> **Exercise goal**
What is needed is an exact copy of the data below, pictures excluded.

> **Collected material**
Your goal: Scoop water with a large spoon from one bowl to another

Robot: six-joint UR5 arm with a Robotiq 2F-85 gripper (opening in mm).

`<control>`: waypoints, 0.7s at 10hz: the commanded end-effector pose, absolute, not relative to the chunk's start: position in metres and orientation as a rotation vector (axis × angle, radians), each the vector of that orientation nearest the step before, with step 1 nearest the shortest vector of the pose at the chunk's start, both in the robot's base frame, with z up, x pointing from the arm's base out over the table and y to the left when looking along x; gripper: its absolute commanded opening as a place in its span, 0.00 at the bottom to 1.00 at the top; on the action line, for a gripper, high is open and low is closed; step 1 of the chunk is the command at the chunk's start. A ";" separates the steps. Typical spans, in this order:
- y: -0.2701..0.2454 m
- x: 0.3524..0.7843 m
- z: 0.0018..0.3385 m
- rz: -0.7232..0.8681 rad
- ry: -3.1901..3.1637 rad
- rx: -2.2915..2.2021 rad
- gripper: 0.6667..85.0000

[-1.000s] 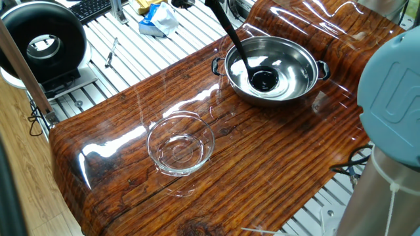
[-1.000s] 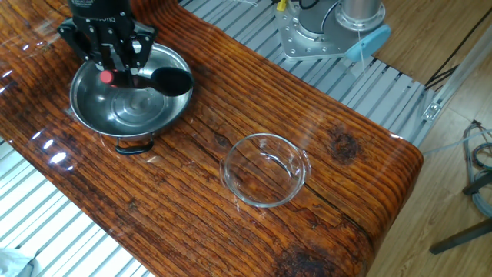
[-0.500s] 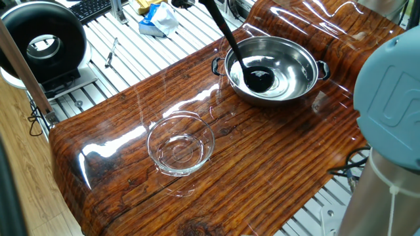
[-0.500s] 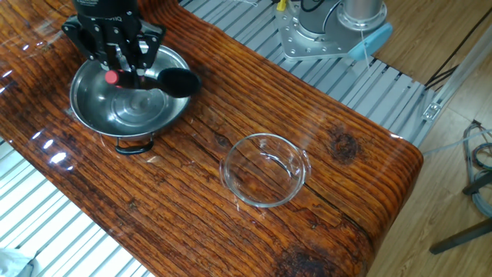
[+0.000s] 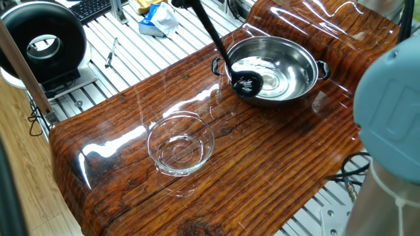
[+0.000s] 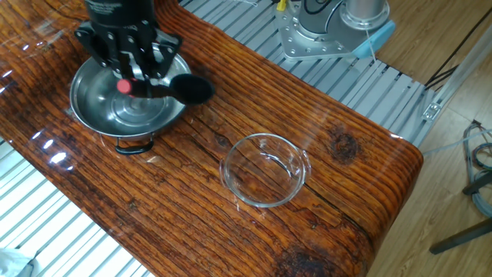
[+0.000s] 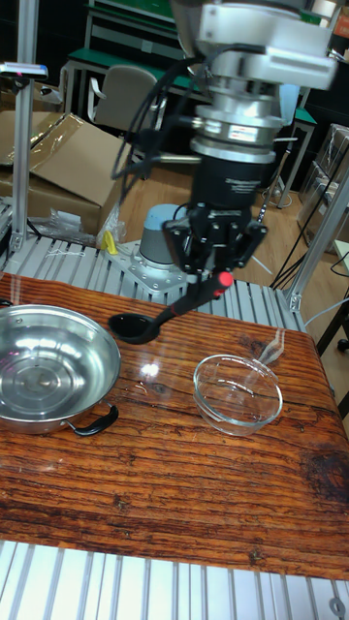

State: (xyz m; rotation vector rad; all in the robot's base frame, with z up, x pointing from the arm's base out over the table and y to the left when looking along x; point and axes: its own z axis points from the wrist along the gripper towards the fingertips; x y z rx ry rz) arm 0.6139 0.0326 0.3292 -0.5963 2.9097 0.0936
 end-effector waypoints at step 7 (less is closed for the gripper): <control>0.091 0.615 0.318 0.090 2.902 -0.450 0.00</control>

> **Exercise answer**
Your goal: Scoop water with a large spoon from one bowl to another

Robot: six-joint UR5 arm with a Robotiq 2F-85 gripper (opening in mm).

`<control>`: waypoints, 0.7s at 10hz: the commanded end-effector pose, absolute, not relative to the chunk's start: position in metres and orientation as a rotation vector (axis × angle, radians), each the vector of that orientation nearest the step before, with step 1 nearest the shortest vector of the pose at the chunk's start, both in the robot's base frame, with z up, x pointing from the arm's base out over the table and y to the left when looking along x; gripper: its absolute commanded opening as a place in its span, 0.00 at the bottom to 1.00 at the top; on the action line, for a gripper, high is open and low is closed; step 1 of the chunk is the command at the chunk's start. A ";" separates the steps. Typical spans, in this order:
- y: -0.2701..0.2454 m
- x: 0.3524..0.7843 m
- z: 0.0018..0.3385 m
- rz: -0.7232..0.8681 rad
- ry: -3.1901..3.1637 rad
- rx: -2.2915..2.2021 rad
- gripper: 0.6667..85.0000

[-1.000s] 
[-1.000s] 
[-0.500s] 
[-0.500s] 
[+0.000s] 
[+0.000s] 
[+0.000s] 

State: (xyz m; rotation vector rad; all in the robot's base frame, with z up, x pointing from the arm's base out over the table and y to the left when looking along x; point and axes: its own z axis points from the wrist along the gripper towards the fingertips; x y z rx ry rz) arm 0.6139 0.0326 0.3292 -0.5963 2.9097 0.0936
 end-effector waypoints at step 7 (less is closed for the gripper): <control>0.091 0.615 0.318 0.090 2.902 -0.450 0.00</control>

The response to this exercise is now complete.